Now, I received Wolfenstein: The New Order in a Steam gift from a friend of mine during the holiday season last year. Cracked it open, set it up, and went to start playing. Now, I like shooting, but I also like fun, and I don’t find being punished and instantaneously gibbed for sticking out a second too long to really be all that much “fun”. So I rewound the difficulty to its lowest level just so I could get a feel for the game before I brought it back to normal and:

My first reaction was, of course, intense personal indignation. How dare you call me spineless! But after that faded away I was still left with a sense of lingering disgust, and I couldn’t quite figure out why, so I sat on it and went about my daily life (also finished the game. Very good, but Blaskowicz is a total meathead). It wasn’t until now, almost 10 months after I initially played the game, after I started the expansion, The Old Blood, and got hit in the face with the exact same difficulty choice again, that my disgust has now coalesced into a coherent opinion.
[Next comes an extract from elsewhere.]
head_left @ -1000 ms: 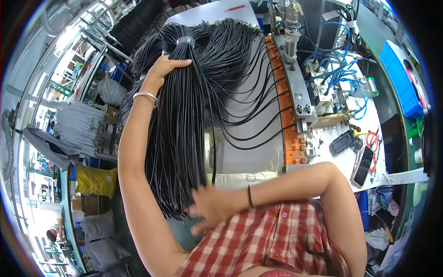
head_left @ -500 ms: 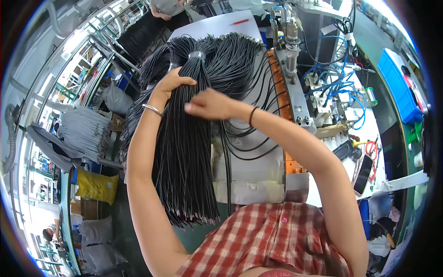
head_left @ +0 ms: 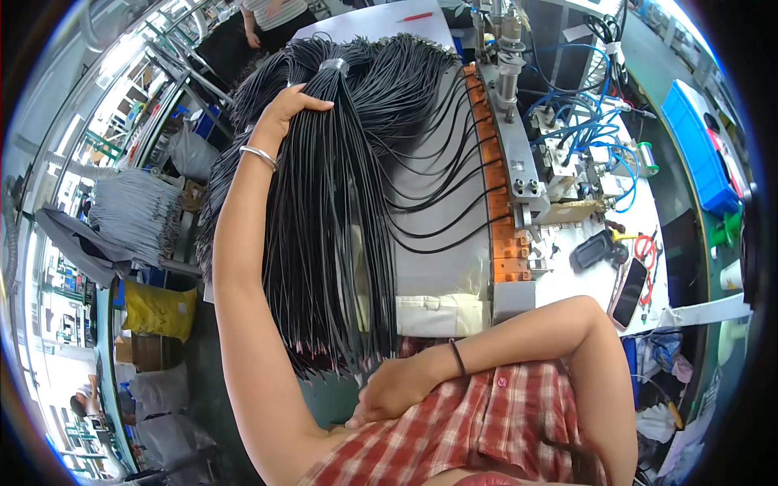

Slamming on your players, your own customer base, for playing a difficulty setting that you placed in the game for their express consumption is completely needless. It is understood that you need a baseline experience from which to extrapolate the other difficulties in the game. However, players are entitled to a game experience which they can enjoy, after all, they paid you for the product. Sometimes these players are not quite up to the level of professional FPS players who can drop hours and hours of knowledge on people at the highest levels. Not that I’m professional per se, but I am provably okay-to-good at games and yet I still don’t feel like I have to prove myself by slamming my face on a spinning gear until I’ve finally claimed the hardest difficulty setting for my own.

Now, there are games that do difficulty very well and I would be remiss if I didn’t give them their just due. First is one that I have actually played, The Wonderful 101. When you choose a difficulty, the game does not cast a single iota of judgement on you for selecting the easiest difficulty, and in fact the silly representation of Blunder (I’m sorry, I mean Wonder) Red for the setting is him relaxing on the couch with the Wii U gamepad and a pizza. The game also doesn’t insult you in gameplay terms. You can play and replay the game on the Very Easy setting and not feel like you’ve been cheated out of any part of the experience whatsoever. Bosses still provide a challenge, though slightly blunted by the lessened damage they do and (on the Very Easy setting) the infinite battery you’re granted for transformations. You’re also not cheated out of any content. All difficulty-based unlocks in the game are available through in-game currency and some good old fashioned cheat codes. The casual gamer is allowed to experience the full breadth of the game.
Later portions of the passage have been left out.